Please reproduce exactly, and only, the lines from the one with "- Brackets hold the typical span" through the last line of the listing below, both ends included, leaving out the pictures.

##########

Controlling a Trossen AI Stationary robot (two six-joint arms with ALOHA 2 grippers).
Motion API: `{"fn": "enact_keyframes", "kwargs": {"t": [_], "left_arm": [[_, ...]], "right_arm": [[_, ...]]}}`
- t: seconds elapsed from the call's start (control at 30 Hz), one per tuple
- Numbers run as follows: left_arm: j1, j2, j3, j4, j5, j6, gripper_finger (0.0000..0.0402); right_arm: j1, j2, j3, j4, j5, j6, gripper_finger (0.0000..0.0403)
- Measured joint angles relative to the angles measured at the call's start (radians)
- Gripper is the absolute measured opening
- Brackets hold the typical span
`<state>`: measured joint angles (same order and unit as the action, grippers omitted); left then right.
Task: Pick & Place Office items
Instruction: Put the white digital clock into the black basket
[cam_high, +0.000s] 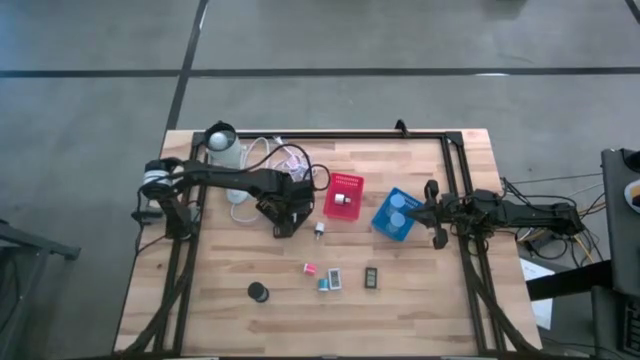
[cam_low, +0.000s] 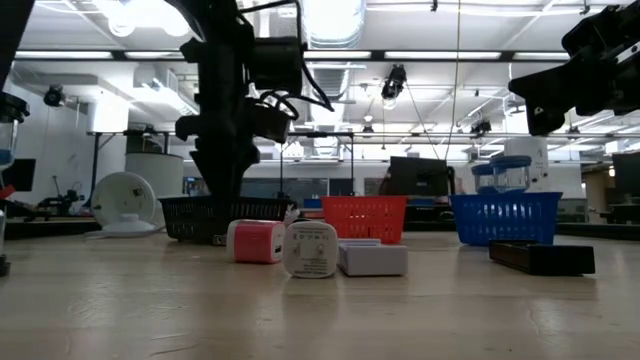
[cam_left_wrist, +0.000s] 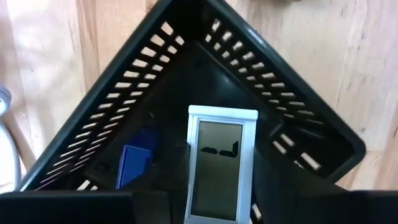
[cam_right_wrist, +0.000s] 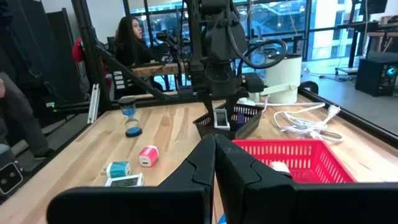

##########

• SOLUTION TO THE EXERCISE
- Brackets hold the typical span
`<state>`: measured joint angles (same order and unit as the action, grippers omitted); left then right.
Task: Pick & Place Office items
Instruction: Put the white digital clock into the black basket
[cam_high, +0.000s] 
[cam_low, +0.000s] 
[cam_left_wrist, +0.000s] 
[cam_right_wrist, +0.000s] 

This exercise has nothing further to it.